Suna stemmte sich hustend in eine sitzende Position. Sie hatte Xatar einmal von Stefan erzählt und was er mit ihr abgezogen hatte. »Ich wusste nicht, dass er losgeht und dich verprügelt.« Sie betastete ihre Seite. »Aber gerade wünsche ich mir, er hätte dir die Eier abgerissen.«

Stefan rammte ihr das Knie ins Gesicht.

Suna konnte sich eben noch wegdrehen, das Knie traf sie daher nicht frontal auf die Nase, sondern seitlich am Kopf und warf die junge Deutschtürkin gegen die Wand.

Eine Platzwunde tat sich auf. Benommenheit breitete sich gnädig in ihrem Denken aus. Sie sah Stefan undeutlich, schmeckte ihr eigenes Blut im Mund. Die Lippe war gerissen, und sie hatte sich auf die Zunge gebissen. Sie war ihm hoffnungslos unterlegen.

»Hey, Sie!«, erklang unvermittelt eine Frauenstimme. »Was machen Sie da?«

Stefan wandte sich um. »Geht Sie nichts an. Verschwinden Sie.«

»Ist das ein Messer in Ihrer Hand?«

»Verpiss dich!« Stefan hob den Arm und ließ die Klinge im Licht aufleuchten. »Und nicht die Bullen rufen.«

»Werde ich nicht.« Die unscheinbare Frau kam mutig näher – und zog eine Pistole unter dem Kurzmantel hervor. »Ganz sicher nicht.«

»Mit der Schreckschusswaffe machst du mir –«, setzte Stefan an.

Es knallte zweimal.

Suna sah das Shirt auf Stefans Rücken zucken, dann entstand dort ein centgroßes Loch, an dessen ausgefransten Rändern Blut haftete. Roter Sprühnebel verteilte sich hinter ihm, darüber schoss eine armlange Fontäne aus dem Hinterkopf. Leise prasselte das Rot auf den Asphalt.
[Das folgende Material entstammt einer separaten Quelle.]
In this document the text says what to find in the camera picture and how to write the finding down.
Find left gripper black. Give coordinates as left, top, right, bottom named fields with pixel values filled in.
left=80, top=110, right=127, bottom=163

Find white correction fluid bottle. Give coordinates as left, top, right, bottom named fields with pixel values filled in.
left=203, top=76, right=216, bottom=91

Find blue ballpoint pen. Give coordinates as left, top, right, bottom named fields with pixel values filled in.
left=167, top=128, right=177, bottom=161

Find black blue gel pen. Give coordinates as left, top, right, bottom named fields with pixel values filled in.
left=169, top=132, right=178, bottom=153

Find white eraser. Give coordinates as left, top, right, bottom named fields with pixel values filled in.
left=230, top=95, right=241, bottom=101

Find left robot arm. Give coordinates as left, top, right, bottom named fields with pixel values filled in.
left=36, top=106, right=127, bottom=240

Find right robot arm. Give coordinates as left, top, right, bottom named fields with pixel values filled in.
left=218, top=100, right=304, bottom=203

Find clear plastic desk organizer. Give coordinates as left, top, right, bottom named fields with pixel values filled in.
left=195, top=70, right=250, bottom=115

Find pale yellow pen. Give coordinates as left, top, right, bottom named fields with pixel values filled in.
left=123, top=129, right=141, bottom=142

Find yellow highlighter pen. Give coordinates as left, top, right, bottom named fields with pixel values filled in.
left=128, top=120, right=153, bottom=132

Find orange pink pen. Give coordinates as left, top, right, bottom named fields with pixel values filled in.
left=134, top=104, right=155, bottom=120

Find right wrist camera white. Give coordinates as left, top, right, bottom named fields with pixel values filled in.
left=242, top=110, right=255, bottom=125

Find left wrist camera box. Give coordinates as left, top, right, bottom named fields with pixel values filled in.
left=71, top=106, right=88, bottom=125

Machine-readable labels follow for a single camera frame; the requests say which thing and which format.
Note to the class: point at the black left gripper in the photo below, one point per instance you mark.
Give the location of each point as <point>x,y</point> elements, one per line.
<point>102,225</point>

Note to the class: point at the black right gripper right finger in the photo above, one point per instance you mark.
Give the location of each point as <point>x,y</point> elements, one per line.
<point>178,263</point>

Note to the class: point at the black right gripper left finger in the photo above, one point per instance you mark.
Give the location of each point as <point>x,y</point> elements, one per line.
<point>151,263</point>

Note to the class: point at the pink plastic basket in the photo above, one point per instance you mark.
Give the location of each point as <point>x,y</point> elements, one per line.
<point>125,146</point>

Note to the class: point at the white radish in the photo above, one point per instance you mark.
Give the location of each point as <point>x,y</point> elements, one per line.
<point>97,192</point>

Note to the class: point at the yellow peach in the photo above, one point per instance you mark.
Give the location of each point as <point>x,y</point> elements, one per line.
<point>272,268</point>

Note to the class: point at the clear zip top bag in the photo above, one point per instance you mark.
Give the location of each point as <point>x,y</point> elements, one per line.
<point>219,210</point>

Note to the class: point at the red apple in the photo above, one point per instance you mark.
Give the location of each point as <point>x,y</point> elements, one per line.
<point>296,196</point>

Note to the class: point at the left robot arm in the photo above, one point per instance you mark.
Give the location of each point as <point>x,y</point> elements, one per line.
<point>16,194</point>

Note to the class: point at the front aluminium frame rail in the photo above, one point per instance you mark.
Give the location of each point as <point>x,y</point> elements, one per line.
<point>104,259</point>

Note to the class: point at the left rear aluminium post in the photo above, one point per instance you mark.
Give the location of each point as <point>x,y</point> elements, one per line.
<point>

Zuerst regte sich Stefan nicht. Dann verlor er das Messer und fiel steif wie ein Stück Holz rückwärts um und schlug auf der Straße auf. Es roch nach frischem Blut.

Suna wollte schreien, vor Angst, vor Grauen und um Hilfe. Doch aus ihrem geöffneten Mund drang nur ein leises, heiseres Fiepen.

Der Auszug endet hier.